Convergent Validity: Relations With CLASS-S
To explore how ASSIST scales and CLASS domains were related, three-level bivariate associations were examined in Mplus Version 8, with measurement occasions (Level 1) nested within teachers (Level 2) nested within schools (Level 3). For ASSIST Global scales, which are continuous measures, bivariate correlations were modeled separately for each pair of ASSIST scale and CLASS domain. As with the analysis in Study 1 focused on correspondence among ASSIST scales, this analysis used latent partitioning of teacher-level and school-level variance of the two variables. The robust maximum likelihood estimator was used to account for multivariate non-normality.
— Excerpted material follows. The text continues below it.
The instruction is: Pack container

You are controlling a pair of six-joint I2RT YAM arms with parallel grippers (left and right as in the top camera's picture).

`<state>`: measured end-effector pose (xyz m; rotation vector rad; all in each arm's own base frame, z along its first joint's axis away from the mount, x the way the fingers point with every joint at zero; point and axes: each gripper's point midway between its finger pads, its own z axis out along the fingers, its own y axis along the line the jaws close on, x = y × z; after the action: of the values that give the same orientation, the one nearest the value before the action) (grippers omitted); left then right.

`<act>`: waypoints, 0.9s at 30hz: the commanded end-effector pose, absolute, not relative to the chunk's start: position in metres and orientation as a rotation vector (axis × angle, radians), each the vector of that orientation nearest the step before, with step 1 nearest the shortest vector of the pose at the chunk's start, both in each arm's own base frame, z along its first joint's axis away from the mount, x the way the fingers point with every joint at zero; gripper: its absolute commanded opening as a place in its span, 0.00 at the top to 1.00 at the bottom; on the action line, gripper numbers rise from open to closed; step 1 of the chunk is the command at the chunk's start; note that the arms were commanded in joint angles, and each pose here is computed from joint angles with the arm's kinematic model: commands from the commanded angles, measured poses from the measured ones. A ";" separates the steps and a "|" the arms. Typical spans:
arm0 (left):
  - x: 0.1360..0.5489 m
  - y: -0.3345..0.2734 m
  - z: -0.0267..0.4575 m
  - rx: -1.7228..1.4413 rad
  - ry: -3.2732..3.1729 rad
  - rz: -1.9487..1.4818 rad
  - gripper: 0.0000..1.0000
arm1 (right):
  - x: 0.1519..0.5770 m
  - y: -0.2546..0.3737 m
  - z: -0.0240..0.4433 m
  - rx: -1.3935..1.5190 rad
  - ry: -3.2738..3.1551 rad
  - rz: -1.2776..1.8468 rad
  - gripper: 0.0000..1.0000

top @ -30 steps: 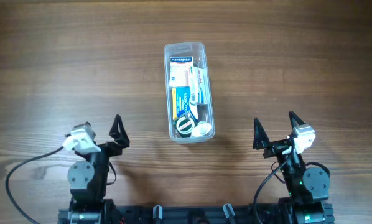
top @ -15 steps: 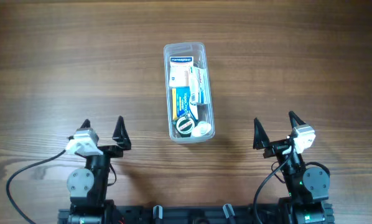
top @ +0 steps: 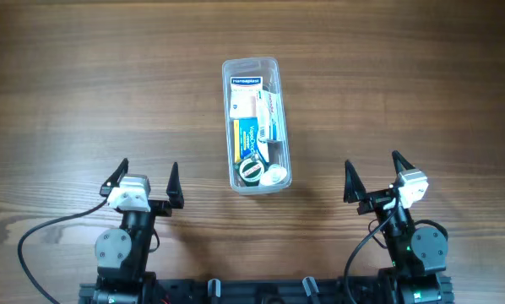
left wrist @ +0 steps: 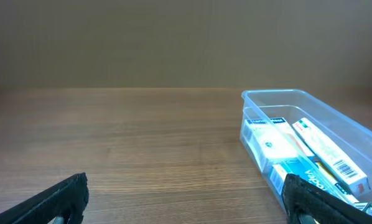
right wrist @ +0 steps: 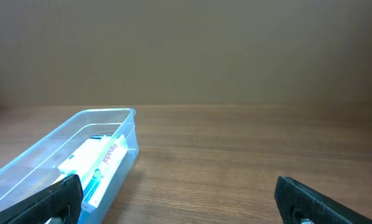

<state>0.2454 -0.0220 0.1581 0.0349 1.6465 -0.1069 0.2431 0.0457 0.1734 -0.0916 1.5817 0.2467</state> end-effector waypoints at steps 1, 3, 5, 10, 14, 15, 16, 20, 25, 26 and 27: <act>0.246 -0.014 0.157 0.031 1.642 -0.066 0.00 | 0.243 0.047 0.174 -0.114 1.577 0.241 0.00; 0.246 -0.009 0.157 0.017 1.642 -0.053 0.00 | 0.243 0.047 0.174 -0.114 1.577 0.241 0.00; 0.246 -0.009 0.157 0.017 1.642 -0.053 0.00 | 0.243 0.047 0.174 -0.114 1.577 0.241 0.00; 0.246 -0.009 0.157 0.017 1.643 -0.053 0.00 | 0.243 0.047 0.174 -0.114 1.577 0.241 0.00; 0.246 -0.009 0.157 0.017 1.643 -0.053 0.00 | 0.243 0.047 0.174 -0.114 1.577 0.241 0.00; 0.246 -0.009 0.157 0.017 1.643 -0.053 0.00 | 0.243 0.047 0.174 -0.114 1.577 0.241 0.00; 0.246 -0.009 0.157 0.017 1.643 -0.053 0.00 | 0.243 0.047 0.174 -0.114 1.577 0.241 0.00; 0.246 -0.009 0.157 0.017 1.643 -0.053 0.00 | 0.243 0.047 0.174 -0.114 1.577 0.241 0.00; 0.246 -0.009 0.157 0.017 1.643 -0.053 0.00 | 0.243 0.047 0.174 -0.114 1.577 0.241 0.00; 0.246 -0.009 0.157 0.017 1.643 -0.053 0.00 | 0.243 0.047 0.174 -0.114 1.577 0.241 0.00; 0.246 -0.009 0.157 0.017 1.643 -0.053 0.00 | 0.243 0.047 0.174 -0.114 1.577 0.241 0.00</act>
<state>0.2462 -0.0088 0.1581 -0.0039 1.6461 -0.0625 0.2431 0.0458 0.1734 -0.0919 1.5817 0.2470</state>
Standardized covariances (i.e., correlations) were the parameter of interest.
As in Study 1, relations for the ASSIST Tally scales were examined utilizing regression. Each CLASS domain was regressed on each ASSIST Tally scale, separately in a three-level model. At the occasion level (Level 1), the ASSIST Tally scales were centered within teacher; at the between-teacher level (Level 2), ASSIST Tally scales were averaged and then centered within their school; at the between-school level (Level 3), ASSIST Tally scales were averaged and grand mean centered. This centering approach ensured that associations were examined separately at each level. Standardized regression coefficients were the parameter of interest.
Results
Table S5 provides sample descriptive statistics for the ASSIST global scales, ASSIST tally scores, and CLASS domains, including sample size, mean, standard deviation, median, minimum, and maximum.
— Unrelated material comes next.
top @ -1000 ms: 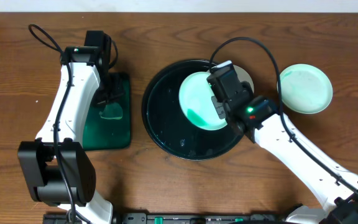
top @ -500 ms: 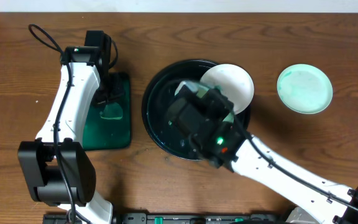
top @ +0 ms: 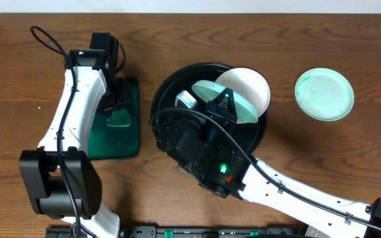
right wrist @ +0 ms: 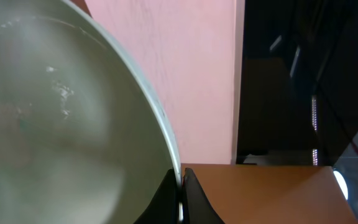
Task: Clean dirty plates on tray and stack at the side
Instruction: 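Lift the scrubbed plate off the black tray with the right gripper, then set the plate onto the cleaned plate right of the tray, release, then reach the right gripper to the rim of the blue-stained plate, then pull the stained plate to tray center and bring sponge over with left gripper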
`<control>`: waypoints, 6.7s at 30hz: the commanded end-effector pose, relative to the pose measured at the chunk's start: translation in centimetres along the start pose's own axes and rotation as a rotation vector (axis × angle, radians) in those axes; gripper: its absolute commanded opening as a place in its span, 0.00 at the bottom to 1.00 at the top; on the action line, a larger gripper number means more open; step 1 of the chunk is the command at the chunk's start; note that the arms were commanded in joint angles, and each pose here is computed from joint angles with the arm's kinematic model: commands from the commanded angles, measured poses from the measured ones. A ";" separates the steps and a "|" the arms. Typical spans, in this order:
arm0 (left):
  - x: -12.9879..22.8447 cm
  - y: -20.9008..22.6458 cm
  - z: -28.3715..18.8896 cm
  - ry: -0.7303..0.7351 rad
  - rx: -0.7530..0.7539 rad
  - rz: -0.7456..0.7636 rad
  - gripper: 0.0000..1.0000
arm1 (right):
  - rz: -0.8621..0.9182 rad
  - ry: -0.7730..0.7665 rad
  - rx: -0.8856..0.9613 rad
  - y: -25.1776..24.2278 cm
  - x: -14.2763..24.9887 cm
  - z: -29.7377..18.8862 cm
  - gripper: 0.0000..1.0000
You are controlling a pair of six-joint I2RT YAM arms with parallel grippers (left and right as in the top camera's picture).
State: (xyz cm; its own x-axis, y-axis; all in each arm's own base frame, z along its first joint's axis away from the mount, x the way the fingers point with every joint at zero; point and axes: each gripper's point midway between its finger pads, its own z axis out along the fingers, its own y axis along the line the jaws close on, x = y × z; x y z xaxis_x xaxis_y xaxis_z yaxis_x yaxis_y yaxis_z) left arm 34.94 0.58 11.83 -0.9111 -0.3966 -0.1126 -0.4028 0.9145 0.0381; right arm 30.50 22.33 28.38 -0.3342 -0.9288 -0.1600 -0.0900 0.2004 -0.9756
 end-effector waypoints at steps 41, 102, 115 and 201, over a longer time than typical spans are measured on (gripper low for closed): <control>0.7 0.6 0.8 0.037 -0.029 0.025 0.16 | 1.739 0.714 -0.564 4.0 19.9 16.6 0.01; 1.1 0.2 0.8 0.056 -0.004 0.026 0.15 | 1.247 0.656 -1.157 17.4 13.8 18.0 0.51; 1.0 0.1 0.8 0.052 -0.002 0.033 0.16 | 1.321 0.779 -1.090 20.9 14.5 19.7 0.45; 8.6 -19.6 4.4 0.102 0.320 0.436 0.07 | 1.075 0.696 -1.414 24.4 5.2 9.9 0.01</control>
State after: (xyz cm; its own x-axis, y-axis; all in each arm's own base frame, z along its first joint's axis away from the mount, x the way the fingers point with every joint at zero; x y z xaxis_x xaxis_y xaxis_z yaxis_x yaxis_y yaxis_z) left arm 35.32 -19.48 7.94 -0.9940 0.0499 -0.0975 0.0739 0.9627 -0.2604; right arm 36.51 18.28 1.86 -0.9941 -0.0376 -0.1019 -0.0691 0.9428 0.3262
ASSIST Within-Teacher Reliability
Table S5 also provides ICCs for the ASSIST global scales, ASSIST tally scores, and CLASS domains. Three of the ASSIST global scales exhibited moderate reliability, Proactive Behavior Management: ICC(1, k) = .72; Teacher-Student Meaningful Engagement: ICC(1, k) = .73; and Student Socially Disruptive Behavior: ICC(1, k) = .69. The other four exhibited good reliability, Direction and Influence: ICC(1, k) = .81; Anticipation and Responsiveness: ICC(1, k) = .77; Monitoring: ICC(1, k) = .82; and Student Cooperation: ICC(1, k) = .81. Among ASSIST Tally scales, one exhibited poor reliability, Disapprovals: ICC(1, k) = .24; five exhibited moderate reliability, Proactives: ICC(1, k) = .54; Approvals: ICC(1, k) = .66; Reactives: ICC(1, k) = .65; OTRs: ICC(1, k) = .65; and Noncompliance: ICC(1, k) = .74; and one exhibited good reliability, Disruptives: ICC(1, k) = .80. All three CLASS Domains, as well as the Student Engagement dimension, exhibited moderate reliability, ICC(1, k) ranged from .69 to .74.
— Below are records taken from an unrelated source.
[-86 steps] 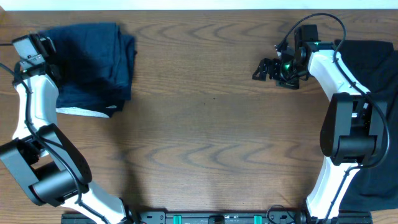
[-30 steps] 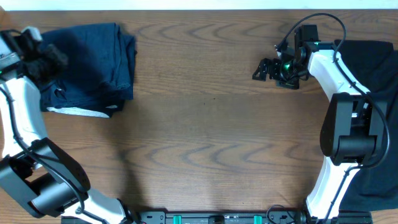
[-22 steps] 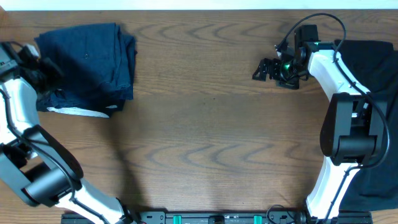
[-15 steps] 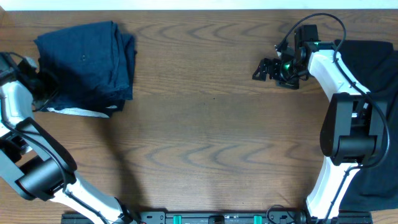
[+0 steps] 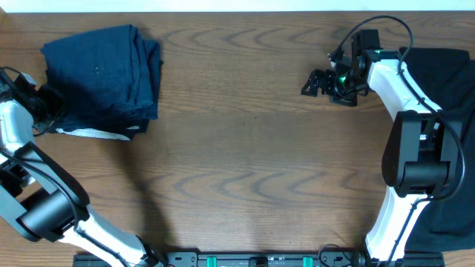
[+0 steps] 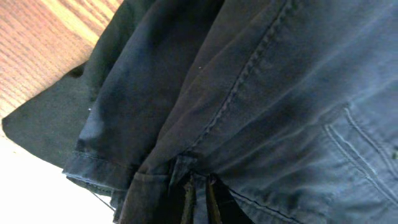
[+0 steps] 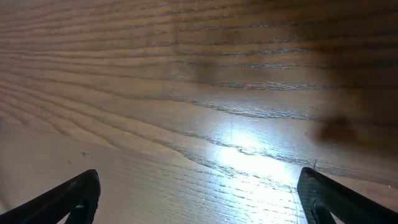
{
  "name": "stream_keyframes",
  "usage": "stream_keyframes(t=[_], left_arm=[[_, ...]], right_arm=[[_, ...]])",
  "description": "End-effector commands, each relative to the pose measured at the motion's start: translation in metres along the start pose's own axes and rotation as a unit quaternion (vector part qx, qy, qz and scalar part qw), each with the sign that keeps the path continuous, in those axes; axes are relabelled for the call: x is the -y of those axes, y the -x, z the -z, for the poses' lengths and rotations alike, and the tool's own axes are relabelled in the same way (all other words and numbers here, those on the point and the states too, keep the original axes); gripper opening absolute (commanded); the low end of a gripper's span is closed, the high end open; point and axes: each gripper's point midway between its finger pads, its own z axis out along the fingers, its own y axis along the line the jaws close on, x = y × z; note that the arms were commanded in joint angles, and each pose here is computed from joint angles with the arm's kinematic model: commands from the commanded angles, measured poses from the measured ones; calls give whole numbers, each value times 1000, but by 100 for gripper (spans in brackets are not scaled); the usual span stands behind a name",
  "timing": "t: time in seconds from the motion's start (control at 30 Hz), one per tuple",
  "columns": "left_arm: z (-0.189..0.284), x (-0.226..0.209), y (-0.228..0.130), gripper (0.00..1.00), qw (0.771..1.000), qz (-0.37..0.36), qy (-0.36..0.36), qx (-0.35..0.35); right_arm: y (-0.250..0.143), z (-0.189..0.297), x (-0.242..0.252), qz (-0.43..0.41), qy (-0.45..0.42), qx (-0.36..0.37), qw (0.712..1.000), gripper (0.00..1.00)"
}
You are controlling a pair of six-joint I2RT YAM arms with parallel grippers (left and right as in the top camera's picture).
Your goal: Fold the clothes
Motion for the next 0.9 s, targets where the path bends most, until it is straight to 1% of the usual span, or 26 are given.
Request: stream_keyframes(t=[0.0, 0.1, 0.2, 0.27, 0.37, 0.4, 0.43, 0.47, 0.5, 0.53, 0.57, 0.87], left_arm=[[46, 32, 12, 11, 998, -1, -52, 38], [82, 60, 18, 11, 993, -4, -94, 66], [116, 80, 21, 17, 988, -17, -114, 99], [132, 90, 22, 32, 985, -30, -122, 116], [142, 99, 21, 65, 983, -39, -128, 125], [142, 100, 20, 74, 983, -40, -129, 125], [141, 101, 19, 81, 983, -41, -130, 122], [140, 102, 17, 84, 984, -41, -129, 118], [138, 102, 16, 90, 984, -41, -129, 115], [137, 103, 15, 100, 984, -41, -129, 112], [136, 103, 14, 98, 985, -41, -129, 111], [136, 103, 15, 98, 985, -41, -129, 111]], right_arm=[[6, 10, -7, 14, 2, 14, 1000, 99], [6, 10, -7, 14, 2, 14, 1000, 99], [6, 10, -7, 14, 2, 14, 1000, 99], [6, 10, -7, 14, 2, 14, 1000, 99], [6, 10, -7, 14, 2, 14, 1000, 99], [6, 10, -7, 14, 1, 14, 1000, 99], [6, 10, -7, 14, 1, 14, 1000, 99], [6, 10, -7, 14, 2, 14, 1000, 99], [6, 10, -7, 14, 1, 14, 1000, 99], [6, 10, -7, 14, 2, 14, 1000, 99], [6, 10, -7, 14, 1, 14, 1000, 99], [6, 10, -7, 14, 2, 14, 1000, 99]])
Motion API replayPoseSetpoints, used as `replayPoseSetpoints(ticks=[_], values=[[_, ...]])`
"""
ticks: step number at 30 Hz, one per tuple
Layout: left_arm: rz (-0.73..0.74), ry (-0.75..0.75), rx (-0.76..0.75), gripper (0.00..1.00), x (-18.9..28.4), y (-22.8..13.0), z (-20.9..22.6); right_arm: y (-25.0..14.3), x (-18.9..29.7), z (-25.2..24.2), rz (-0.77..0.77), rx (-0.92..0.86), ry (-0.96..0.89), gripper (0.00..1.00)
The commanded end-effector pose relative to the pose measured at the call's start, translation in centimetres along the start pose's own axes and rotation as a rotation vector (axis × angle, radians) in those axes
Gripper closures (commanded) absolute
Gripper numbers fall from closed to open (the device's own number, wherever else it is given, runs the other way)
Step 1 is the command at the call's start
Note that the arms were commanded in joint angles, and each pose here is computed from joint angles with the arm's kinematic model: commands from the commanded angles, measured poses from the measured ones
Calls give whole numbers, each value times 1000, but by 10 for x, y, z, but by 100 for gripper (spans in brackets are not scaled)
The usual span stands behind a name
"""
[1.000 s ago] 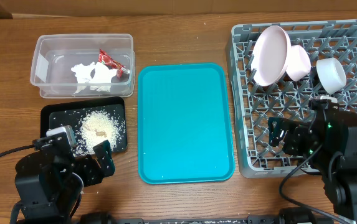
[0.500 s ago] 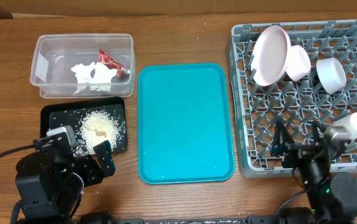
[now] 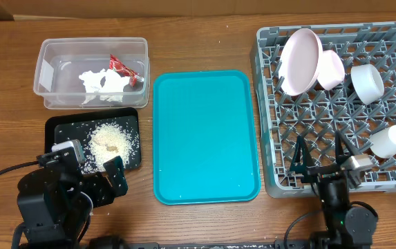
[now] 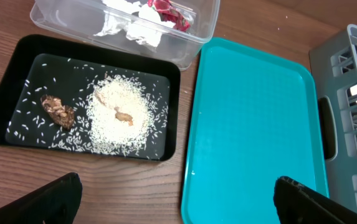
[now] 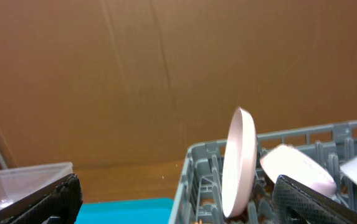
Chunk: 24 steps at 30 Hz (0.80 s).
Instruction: Sort waste into correct bins and load items into the dishwasher
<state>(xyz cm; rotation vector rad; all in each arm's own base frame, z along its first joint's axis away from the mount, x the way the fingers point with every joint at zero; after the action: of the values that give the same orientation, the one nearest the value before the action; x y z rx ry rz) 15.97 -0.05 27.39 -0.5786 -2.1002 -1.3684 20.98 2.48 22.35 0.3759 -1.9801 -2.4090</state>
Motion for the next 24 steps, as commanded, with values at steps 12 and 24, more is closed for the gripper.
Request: replayPoseSetpoints(ticks=[12,24], values=[[2,-4,12,0,0,-1,0,-50,5,-23,188,-9,-128,0],[2,-5,12,0,0,-1,0,-50,5,-23,188,-9,-128,0]])
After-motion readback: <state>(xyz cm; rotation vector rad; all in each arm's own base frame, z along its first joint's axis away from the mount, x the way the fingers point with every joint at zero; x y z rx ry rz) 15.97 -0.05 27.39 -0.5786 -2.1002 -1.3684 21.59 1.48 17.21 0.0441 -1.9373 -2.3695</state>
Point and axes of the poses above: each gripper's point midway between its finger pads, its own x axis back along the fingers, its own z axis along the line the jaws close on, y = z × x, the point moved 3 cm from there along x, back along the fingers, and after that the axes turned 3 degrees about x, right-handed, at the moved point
Convergent Validity: Relations Between ASSIST and CLASS-S
Table S6 provides correlations estimated at three levels for the CLASS Domains and ASSIST Global scales. Correlations were all in the expected direction (i.e., all positive, with the exception of correlations for Student Socially Disruptive Behavior) and were generally weakest at the within-teacher level (Level 1) and strongest at the between-teacher level (Level 2). At the within-teacher level (Level 1), correlations ranged in magnitude from |r| = .12 to .39 (average |r| = .21) and were significant at the p < .001 level for 16 (57%) out of the 28 correlation coefficients estimated. At the between-teacher level (Level 2), correlations ranged in magnitude from |r| = .62 to .99 (average |r| = .87) and were significant at the p < .001 level for all (100%) of the 28 correlation coefficients estimated. At the between-school level (Level 3), correlations ranged in magnitude from |r| = .10 to 1.00 (average |r| = .64) and were significant at the p < .001 level for 21 (75%) out of the 28 correlation coefficients estimated.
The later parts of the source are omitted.